Everything is pretty much format/support standard nowadays. You may have your work cut out for you however if you have been working in a purely adequate Mac based graphics environment, and the higher-ups from atop their mountain in P&A were sold at pricepoint on a PC based printer.
Everything is "Beans-n-Gravy" until you go to print if past formatting cannot be found or rendered correctly in the new output environment.
Adobe provided a good read for those faced with the undaunting task of "sinking" their (Postscript based) imput graphics capability with the .OT (Open Type) standards for output. A downloadable, Face to Face format transposition table here in the HOPEFULLY, helpfull following order (From Adobe Forums):
Type 1 PostScript FontName
Type 1 Mac Menu Name
Type 1 Win/PC Menu Name
Type 1 PC File Name
Prefix Type 1 Mac Outline File Name
Matching OpenType format font
Matching OpenType format
Mac Menu Name
Matching OpenType format Win/PC Menu Name
Then there is also the output solution like the HP Multiple Product Adobe PostScript Printer Driver which supports a quasi extensive list of HP products. This is mainly for those graphics departments which use higher quality, inhouse/end-process printers for proofing before,during and after flight.
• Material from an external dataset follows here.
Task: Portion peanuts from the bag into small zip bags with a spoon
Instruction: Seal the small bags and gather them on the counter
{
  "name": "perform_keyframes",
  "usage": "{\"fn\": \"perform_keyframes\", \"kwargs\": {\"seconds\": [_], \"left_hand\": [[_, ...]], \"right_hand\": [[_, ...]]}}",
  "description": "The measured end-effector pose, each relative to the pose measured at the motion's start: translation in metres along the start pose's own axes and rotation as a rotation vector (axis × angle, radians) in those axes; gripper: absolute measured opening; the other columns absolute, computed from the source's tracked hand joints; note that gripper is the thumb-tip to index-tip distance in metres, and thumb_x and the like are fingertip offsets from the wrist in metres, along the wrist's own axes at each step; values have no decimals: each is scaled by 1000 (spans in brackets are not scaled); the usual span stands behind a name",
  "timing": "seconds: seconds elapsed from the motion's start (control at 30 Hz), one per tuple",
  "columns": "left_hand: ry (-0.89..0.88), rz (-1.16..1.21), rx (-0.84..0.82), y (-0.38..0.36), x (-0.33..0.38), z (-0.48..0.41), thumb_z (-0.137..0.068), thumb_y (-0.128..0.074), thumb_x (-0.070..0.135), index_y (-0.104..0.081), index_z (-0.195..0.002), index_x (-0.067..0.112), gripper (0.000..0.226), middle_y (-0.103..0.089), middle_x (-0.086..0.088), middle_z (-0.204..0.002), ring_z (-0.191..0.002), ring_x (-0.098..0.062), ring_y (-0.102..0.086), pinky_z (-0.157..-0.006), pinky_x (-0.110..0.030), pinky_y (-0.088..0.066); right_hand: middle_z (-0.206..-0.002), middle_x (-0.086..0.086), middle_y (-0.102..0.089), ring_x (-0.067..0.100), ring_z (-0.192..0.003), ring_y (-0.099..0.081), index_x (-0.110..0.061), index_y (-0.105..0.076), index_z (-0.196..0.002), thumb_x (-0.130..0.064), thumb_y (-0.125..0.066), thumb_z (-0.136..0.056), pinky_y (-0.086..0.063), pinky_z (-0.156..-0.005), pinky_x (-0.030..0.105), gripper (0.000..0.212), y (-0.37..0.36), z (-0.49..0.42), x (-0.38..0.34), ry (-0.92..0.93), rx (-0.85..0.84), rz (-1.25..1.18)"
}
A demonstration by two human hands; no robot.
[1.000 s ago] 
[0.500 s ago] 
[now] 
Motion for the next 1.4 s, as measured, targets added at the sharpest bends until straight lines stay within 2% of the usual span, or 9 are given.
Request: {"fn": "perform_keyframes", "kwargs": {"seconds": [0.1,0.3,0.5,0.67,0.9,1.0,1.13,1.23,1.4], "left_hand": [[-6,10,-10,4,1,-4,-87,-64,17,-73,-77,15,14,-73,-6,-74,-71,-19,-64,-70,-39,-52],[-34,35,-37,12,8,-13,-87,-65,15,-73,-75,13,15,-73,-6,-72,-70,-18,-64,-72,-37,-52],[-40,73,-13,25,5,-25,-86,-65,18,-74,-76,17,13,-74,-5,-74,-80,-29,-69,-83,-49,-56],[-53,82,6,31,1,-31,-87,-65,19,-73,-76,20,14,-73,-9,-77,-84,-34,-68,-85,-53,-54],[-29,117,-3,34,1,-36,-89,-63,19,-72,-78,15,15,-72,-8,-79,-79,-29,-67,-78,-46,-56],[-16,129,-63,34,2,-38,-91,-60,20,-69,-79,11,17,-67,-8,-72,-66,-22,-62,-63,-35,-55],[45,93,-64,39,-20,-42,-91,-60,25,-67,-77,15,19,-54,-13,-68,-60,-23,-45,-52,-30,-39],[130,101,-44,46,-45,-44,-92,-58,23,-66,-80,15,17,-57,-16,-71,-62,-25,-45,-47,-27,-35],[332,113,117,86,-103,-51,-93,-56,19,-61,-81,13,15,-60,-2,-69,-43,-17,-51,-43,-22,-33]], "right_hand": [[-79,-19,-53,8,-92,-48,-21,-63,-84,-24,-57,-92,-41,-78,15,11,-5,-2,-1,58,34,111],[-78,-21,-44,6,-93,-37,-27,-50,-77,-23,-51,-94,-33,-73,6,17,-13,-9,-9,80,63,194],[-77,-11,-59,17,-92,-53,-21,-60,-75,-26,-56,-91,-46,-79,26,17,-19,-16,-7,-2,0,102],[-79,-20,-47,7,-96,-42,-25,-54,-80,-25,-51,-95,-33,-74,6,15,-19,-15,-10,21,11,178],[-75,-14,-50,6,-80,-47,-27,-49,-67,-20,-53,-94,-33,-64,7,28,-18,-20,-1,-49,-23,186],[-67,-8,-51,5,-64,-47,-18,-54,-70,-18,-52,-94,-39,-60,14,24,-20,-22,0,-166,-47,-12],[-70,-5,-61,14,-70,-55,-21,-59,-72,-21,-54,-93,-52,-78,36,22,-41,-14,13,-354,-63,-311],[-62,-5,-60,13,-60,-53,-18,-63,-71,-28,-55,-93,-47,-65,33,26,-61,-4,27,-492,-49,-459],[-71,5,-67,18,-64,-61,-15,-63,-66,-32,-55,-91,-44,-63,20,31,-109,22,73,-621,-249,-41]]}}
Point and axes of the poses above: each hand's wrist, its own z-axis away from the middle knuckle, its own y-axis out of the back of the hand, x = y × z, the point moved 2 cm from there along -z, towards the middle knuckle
A much simpler solution available from FontLab is called TransType.
This Universal font format converter for Mac and Windows. Versions SE 2.5.1 and Pro 3.0.2., allows you to convert practically any font into any other format on Mac and PC.
What might the advantages of using TransType Pro be?In my experience, any product that a manufacturer purports to be 'universal' is either too ambitious/too soon in supports, too proprietory or it quietly and efficiently delivers a suprisingly, useful result. The latter fits FontLab's TransType.
Universal is the prefacing key word for this fontlab product and it speaks to ease of use as well as support. For Mac: Mac OS 9.2 with CarbonLib 1.6+ or Mac OS X (10.3 or higher is recommended), Intel-based Mac OS X(* visit FontLab site for details)
For Windows: Microsoft Windows OS (95/98/ME/NT/2000/XP).
Perhaps most important are the encoding conversions which read and convert Unicode, ANSI, ASCII, among many others (international etc...16 for Microsoft,23 for Mac) It is a simple converter environment and interface which already the most standard features and preferences checked and yet is fully customizable!
FontLab has designed a solid, options and features-rich beast of a font conversion tool that is mainly for converting from the major pre-OpenType (TT,GX) to OpenType /PS standard.
The interface is well designed, a familiar layout of font manager and conversion tool which thankfully makes no grandios assumptions. A typical scenario (after lightning quick install) would be to open the program,choose a system font for conversion and then save it to the same or any other folder you create. FontLab TransType has batch and font family save features which once preferences are set, allow for codepage and script exactitude as well as maximized glyph/outline transference.